PROBLEM REQUIREMENTS: Write out, word for word, the first line of the data below and every line after it through the one containing "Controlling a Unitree".

DATA BELOW:

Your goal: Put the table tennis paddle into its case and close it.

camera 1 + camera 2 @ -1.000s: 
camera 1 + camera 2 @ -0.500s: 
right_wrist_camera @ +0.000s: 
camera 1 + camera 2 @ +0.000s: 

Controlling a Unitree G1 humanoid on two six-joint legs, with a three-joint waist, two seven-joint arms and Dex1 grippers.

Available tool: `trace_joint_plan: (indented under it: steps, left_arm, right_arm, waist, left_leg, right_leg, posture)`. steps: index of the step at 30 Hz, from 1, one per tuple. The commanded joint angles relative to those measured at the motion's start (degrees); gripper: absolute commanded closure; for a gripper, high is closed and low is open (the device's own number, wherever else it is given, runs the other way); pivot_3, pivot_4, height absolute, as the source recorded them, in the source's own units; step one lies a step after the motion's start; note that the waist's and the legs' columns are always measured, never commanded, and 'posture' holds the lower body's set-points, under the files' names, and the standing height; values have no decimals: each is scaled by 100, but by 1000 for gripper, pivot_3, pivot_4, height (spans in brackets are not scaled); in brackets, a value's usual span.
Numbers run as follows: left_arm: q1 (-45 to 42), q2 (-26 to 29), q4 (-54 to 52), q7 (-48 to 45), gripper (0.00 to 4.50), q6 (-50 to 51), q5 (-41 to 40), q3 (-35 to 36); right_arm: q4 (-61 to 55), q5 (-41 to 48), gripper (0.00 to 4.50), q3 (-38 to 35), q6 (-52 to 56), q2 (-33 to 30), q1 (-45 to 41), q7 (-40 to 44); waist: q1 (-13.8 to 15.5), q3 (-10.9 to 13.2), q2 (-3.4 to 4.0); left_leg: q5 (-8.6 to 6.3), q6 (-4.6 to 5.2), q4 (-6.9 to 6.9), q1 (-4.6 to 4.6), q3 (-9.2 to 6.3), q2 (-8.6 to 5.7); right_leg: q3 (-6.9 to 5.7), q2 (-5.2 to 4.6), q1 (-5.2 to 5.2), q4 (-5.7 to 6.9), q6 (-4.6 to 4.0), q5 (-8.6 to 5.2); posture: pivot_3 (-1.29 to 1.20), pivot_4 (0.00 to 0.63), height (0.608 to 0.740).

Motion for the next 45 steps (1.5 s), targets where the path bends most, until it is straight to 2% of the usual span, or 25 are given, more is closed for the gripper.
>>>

TASK OUTPUT:
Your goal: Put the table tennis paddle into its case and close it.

camera 1 + camera 2 @ -1.000s: 
camera 1 + camera 2 @ -0.500s: 
right_wrist_camera @ +0.000s: 
camera 1 + camera 2 @ +0.000s: 

Controlling a Unitree G1 humanoid on two six-joint legs, with a three-joint waist, two seven-joint arms and Dex1 grippers.

The required output has been supplied.